Requirement> Copy each line containing the word "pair" from the records that follow, please.

Collected data entries
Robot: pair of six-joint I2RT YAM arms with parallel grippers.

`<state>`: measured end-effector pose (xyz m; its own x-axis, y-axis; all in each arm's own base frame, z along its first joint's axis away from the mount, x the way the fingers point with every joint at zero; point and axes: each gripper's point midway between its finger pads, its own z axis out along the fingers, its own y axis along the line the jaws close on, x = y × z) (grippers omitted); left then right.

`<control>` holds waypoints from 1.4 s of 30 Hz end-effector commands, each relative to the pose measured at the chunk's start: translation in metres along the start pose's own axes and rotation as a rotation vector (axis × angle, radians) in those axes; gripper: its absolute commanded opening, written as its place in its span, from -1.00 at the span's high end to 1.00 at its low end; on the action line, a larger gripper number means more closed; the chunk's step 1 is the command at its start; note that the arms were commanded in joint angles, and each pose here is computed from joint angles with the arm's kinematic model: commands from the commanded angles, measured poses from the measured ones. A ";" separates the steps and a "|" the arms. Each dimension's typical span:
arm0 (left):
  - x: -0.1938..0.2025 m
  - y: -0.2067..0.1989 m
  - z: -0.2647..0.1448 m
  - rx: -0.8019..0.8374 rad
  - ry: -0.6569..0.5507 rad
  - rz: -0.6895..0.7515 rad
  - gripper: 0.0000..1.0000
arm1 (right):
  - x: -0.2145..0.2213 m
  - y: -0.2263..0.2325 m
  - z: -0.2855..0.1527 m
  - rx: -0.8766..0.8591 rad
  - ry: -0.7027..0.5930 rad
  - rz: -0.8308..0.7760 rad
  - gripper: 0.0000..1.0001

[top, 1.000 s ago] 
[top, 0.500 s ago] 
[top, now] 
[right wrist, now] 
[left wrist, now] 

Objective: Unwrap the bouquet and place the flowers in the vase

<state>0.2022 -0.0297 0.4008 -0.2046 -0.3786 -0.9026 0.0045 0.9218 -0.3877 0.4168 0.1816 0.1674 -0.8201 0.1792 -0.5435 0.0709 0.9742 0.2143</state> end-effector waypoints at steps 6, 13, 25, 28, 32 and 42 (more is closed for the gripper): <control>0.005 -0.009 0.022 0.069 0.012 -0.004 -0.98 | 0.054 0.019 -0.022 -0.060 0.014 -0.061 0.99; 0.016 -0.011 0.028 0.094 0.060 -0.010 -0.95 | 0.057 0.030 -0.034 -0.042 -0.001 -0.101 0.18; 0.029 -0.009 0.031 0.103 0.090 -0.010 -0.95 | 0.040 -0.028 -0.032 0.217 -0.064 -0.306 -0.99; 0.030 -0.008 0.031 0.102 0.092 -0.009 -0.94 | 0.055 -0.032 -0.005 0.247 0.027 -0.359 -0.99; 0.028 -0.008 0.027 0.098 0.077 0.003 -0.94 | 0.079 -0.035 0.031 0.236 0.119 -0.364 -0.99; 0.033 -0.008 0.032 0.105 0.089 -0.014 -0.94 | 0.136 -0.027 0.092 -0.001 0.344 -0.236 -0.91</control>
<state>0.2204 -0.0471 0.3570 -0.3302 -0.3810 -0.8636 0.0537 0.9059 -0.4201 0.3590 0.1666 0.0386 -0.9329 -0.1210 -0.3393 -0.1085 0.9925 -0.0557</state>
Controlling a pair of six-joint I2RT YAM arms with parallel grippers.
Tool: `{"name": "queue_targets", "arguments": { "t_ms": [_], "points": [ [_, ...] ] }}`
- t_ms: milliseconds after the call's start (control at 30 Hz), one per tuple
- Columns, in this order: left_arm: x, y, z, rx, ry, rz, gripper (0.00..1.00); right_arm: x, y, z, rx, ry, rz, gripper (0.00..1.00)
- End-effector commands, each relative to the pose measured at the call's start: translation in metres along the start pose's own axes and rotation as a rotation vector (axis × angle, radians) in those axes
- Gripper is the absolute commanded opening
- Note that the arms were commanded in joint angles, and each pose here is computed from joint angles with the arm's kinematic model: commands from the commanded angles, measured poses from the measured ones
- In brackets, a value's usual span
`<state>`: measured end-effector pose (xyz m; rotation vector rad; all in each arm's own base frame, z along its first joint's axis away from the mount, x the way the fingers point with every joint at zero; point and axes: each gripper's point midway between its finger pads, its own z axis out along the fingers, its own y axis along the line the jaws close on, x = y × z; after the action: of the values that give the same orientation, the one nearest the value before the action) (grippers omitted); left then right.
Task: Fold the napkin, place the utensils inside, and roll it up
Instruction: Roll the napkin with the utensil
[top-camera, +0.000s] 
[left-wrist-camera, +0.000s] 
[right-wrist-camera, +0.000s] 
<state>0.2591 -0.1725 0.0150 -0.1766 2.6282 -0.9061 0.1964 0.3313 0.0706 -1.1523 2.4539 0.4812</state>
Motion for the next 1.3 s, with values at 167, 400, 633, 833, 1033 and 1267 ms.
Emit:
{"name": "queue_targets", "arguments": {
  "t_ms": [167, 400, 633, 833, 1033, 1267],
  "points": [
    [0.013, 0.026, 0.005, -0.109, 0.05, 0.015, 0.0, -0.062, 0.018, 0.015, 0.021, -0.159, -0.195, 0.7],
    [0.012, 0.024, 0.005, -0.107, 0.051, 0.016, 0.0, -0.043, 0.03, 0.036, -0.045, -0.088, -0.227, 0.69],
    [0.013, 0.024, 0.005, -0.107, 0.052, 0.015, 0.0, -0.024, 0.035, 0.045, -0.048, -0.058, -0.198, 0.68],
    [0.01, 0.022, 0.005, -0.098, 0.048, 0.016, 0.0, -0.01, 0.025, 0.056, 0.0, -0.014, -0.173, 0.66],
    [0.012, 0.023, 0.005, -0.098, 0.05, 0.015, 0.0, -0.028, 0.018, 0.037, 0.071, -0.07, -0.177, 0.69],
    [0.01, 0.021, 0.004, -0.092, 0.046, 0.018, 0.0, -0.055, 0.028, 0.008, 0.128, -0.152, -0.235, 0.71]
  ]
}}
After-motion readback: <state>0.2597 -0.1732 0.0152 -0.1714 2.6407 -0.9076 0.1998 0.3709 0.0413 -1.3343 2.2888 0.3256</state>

Answer to the exercise>
Robot: pair of six-joint I2RT YAM arms with parallel grippers.
Controlling a pair of six-joint I2RT YAM arms with parallel grippers.

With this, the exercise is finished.